Hanok were built without using any nails but rather asembled with wooden pags. Upper-class house consisted of a number of separate structures, one for the accommodation of women and children, one for the men of the family and their guests, and another for servants, all enclosed within a wall.A family ancestral shrine was built behind the house. A lotus pond was created in front of outside the wall.
The form of the house differed from the colder north to the warmer south. Simple houses with a rectangular floor and a kitchen and a room on either side developed into an L-shaped house into the south.Hanok later became U-shaped or square-shaped centered around a courtyard.
From the late 1960's, Korea's housing pattern began to change rapidly with the construction of Western-style apartment buildings. High-rise apartments have mushroomed all over the country since 1970's but the ondol system has remained popular with heated water pipes taking the place of smoke flues under the floor.
Source: Korean Culture and Information Service, Ministry of Culture, Sports, and Tourism
Korean Life: Clothing
Korean weaved cloth with hemp and arrowroot and raised silkworms to produced silk. During the Three Kingdoms period, men wore jeogori (jacket), baji (trousers), and durumagi (overcoat) with a hat, belt, and pair of shoes. The women wore jeogori (short jacket) with two long ribbons tied to form an otgoreum (knot), a full length, high-waist wap-around, skirt called chima, a durumagi, beoseon (white cotton socks), and boat-shaped shoes. This attire, known as Hanbok, has been handed down in the same form for men and women for hundreds of years with little change except for the length of the jeogori and chima.

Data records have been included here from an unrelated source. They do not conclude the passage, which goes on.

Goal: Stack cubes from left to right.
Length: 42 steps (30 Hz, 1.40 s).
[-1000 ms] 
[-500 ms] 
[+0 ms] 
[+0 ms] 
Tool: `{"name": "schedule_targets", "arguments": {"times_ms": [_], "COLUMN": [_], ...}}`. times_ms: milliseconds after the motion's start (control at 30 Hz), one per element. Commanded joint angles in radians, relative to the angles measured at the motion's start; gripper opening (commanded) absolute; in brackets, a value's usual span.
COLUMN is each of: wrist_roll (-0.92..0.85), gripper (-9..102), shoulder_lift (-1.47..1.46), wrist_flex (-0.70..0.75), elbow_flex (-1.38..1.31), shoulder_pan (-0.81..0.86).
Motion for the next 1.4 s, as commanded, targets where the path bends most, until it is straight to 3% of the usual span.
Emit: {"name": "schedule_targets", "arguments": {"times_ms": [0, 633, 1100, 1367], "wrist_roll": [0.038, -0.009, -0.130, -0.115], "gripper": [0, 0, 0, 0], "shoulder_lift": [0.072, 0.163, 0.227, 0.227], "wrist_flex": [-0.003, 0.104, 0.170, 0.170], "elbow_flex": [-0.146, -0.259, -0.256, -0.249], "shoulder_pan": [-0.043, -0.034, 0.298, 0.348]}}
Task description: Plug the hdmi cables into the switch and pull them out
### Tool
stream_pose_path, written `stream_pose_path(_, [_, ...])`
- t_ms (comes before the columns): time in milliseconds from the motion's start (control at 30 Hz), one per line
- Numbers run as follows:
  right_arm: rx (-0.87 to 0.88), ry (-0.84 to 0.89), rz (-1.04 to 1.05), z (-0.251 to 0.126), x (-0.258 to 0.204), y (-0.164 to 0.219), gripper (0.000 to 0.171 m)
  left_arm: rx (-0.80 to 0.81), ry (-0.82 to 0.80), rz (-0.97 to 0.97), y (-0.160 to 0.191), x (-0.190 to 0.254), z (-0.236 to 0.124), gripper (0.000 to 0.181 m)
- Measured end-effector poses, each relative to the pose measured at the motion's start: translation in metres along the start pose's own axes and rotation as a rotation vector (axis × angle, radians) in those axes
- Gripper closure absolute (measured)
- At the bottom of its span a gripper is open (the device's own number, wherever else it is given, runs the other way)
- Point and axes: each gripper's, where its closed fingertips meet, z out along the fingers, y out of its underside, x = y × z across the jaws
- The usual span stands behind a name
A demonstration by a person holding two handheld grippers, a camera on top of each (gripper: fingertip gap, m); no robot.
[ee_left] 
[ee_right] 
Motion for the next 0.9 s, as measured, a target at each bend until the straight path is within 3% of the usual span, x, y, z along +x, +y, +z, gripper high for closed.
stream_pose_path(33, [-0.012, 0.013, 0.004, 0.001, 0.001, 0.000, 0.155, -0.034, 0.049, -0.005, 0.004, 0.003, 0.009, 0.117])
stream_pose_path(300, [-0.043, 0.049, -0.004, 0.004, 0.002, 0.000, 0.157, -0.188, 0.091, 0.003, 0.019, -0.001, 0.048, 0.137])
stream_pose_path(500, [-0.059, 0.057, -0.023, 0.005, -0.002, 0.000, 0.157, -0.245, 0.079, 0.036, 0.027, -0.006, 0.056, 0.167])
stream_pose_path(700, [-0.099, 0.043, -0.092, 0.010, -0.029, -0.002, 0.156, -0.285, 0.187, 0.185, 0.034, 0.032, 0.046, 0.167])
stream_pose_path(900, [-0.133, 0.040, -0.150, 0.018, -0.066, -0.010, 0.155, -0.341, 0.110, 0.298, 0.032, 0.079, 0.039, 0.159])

Western-style clothes were commercialized in Korea during the Korean War (1950-1953), and during the rapid industrialization in the 1960’s and 1970’s, Hanbok use declined, being regarded as inappropriate for casual wear. Recently, however, Hanbok lovers have been campaigning to revitalize Hanbok and have update styles to better fit modern work environments.
A few Koreans still wear Hanbok but usually only on special holidays like Seollal and Chuseok and family festivities suvh as Hwangap, the celebration for parents turning 60.